Even business with subscription programs are looking further. The Economist group introduced a quarterly lifestyle title to address issues that interest its readers, but don’t typically appear in The Economist (like style, food, travel and technology). The National Journal was recently able to pull away from advertising entirely; they’re now focused on generating revenue through subscriptions, events, research tools, and a custom reputation management service.
This month, we saw a 3% decrease in CPCs. This type of small drop in CPCs is quite normal at the beginning of a quarter; last year in April there was a 6% drop. In general (although not always), we expect prices to steadily increase throughout a quarter, then drop slightly at the start of the next quarter. Because the CPC decrease is generally small, this means that CPCs increase throughout the year and hit their peak in Q4.
The Branded Content Market Heats Back Up
The beginning of the year is notoriously a quiet time for the branded content industry. Many brands have just finished large Q4 content deals and find themselves in budgeting and planning mode in Q1. However, after a predictably quiet start to the year, we saw publishers ramping up their spend on branded content campaigns in both March and April.
While branded content was once a very seasonal industry, increasingly, we’ve seen brands turn to publisher partnerships to achieve business goals almost year-round.
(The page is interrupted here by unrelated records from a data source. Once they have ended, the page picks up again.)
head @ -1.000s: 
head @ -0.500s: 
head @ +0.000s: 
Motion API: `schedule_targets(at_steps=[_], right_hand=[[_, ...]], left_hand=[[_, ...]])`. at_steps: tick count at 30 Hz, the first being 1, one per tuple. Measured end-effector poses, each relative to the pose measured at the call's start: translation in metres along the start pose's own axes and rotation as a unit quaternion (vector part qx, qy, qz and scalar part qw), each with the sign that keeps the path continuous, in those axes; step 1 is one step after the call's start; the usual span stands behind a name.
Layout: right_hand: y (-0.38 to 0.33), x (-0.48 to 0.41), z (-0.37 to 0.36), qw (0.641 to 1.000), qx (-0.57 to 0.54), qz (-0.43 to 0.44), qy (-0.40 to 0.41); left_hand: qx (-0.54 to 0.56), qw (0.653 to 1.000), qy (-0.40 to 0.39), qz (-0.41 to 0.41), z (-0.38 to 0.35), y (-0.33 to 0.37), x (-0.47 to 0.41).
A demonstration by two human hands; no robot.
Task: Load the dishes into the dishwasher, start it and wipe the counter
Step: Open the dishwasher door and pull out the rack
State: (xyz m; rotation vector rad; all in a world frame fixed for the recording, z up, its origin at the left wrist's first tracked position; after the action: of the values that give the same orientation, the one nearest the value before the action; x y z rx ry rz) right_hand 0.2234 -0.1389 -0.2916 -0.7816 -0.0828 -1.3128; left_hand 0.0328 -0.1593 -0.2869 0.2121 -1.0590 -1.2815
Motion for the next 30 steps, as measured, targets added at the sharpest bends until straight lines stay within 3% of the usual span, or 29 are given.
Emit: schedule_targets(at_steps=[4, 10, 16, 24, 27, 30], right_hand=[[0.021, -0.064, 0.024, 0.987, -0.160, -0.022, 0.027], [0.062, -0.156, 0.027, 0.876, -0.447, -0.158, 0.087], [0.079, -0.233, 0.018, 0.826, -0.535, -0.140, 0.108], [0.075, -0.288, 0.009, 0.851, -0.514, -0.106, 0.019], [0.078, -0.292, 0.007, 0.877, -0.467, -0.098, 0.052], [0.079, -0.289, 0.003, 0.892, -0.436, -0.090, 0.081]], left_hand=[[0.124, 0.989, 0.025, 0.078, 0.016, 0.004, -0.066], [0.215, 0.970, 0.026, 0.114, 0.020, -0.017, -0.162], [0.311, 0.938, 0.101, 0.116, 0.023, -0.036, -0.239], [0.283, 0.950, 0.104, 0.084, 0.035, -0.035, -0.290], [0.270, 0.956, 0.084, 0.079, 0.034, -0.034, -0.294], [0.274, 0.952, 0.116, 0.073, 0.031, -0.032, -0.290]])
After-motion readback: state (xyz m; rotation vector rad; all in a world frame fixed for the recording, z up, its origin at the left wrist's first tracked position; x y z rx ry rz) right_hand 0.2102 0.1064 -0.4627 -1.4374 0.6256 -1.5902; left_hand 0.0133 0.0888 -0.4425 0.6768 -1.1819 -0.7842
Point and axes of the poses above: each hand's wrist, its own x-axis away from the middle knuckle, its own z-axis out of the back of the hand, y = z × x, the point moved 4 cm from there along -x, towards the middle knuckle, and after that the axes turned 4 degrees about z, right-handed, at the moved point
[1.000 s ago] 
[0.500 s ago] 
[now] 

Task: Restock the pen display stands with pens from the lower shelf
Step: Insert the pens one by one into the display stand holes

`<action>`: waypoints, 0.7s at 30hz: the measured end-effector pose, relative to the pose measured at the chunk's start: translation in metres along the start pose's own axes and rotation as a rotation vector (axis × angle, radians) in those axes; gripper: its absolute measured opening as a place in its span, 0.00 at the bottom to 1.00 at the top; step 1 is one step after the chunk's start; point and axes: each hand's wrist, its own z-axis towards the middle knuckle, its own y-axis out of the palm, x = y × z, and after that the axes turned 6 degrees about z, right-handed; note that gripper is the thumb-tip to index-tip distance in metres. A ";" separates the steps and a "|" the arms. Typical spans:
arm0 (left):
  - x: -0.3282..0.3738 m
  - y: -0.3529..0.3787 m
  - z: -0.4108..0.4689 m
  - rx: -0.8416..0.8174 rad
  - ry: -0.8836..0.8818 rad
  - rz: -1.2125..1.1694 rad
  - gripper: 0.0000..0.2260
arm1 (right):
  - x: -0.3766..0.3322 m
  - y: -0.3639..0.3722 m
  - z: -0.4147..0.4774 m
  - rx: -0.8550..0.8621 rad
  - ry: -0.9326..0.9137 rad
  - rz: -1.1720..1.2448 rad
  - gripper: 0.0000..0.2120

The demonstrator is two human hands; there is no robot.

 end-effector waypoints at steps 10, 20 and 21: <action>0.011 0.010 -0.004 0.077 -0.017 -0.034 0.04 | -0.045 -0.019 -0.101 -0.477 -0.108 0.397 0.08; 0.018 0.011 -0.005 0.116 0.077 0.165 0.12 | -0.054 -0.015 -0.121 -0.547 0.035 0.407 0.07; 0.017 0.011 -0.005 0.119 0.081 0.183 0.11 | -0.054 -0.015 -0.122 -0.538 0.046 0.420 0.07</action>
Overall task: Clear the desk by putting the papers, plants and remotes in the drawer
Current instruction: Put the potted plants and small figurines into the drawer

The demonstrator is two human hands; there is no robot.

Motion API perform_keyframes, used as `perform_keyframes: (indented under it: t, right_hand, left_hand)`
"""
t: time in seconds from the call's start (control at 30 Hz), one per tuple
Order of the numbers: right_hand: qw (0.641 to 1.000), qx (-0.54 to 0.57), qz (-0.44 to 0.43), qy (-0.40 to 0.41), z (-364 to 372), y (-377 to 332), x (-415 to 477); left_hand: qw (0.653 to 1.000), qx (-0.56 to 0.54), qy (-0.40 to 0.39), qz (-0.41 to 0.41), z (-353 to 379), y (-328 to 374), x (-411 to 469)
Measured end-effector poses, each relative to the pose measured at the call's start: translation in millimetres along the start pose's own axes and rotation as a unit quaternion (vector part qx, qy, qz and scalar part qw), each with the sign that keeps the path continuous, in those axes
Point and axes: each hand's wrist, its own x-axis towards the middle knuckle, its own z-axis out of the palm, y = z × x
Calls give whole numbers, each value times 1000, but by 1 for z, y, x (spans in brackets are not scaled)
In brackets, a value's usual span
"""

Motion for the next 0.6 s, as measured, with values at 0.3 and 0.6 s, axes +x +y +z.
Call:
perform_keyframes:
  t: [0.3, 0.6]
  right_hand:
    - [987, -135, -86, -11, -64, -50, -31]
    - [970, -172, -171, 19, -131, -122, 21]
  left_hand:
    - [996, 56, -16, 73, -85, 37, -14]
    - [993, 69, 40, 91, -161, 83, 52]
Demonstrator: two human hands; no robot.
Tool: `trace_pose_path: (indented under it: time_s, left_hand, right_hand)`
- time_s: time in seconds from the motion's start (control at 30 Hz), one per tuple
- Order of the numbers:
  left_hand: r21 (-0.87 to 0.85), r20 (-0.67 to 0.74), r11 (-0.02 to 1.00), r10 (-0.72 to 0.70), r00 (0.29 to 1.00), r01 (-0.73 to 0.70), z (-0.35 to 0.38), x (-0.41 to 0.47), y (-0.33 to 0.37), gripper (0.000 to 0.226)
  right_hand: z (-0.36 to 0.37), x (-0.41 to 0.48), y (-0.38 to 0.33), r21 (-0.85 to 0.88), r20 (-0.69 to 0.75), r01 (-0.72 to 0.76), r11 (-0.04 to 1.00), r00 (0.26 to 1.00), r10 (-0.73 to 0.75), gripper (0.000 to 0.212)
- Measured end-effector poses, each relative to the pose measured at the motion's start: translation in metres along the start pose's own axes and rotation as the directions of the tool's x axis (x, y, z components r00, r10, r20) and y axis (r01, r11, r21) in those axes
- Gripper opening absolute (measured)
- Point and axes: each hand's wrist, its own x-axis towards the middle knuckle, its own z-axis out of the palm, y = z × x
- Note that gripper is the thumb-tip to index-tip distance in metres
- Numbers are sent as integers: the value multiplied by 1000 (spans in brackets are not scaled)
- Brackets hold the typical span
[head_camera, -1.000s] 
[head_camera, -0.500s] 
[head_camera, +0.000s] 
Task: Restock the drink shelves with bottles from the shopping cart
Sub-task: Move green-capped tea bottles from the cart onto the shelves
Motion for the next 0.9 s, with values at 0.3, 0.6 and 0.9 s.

In our conversations with publishers (including this great interview with the team at Thrive Global), we’ve heard that many brands are looking to go beyond just talking at customers during “shopping season,” but rather speaking with their customers by creating interactive and culturally additive content.
Renewed Focus on Paid Subscriptions
In April, we also saw publishers increase their spend on paid subscription efforts. This figure continues to increase steadily, as publishers begin to spend not only on attracting and acquiring new customers, but on engaging and retaining existing subscribers as well.
To this point, a few advanced publishers recently gathered for an Accelerator Program with the Facebook Journalism Project. The same cohort that in 2018 focused on acquiring new digital subscribers regrouped, this time to focus on subscriber engagement and retention. Among them, Keywee customers the Tennessean and the Arizona Republic, who are “remarketing content to low and mid-usage users through owned and paid channels.”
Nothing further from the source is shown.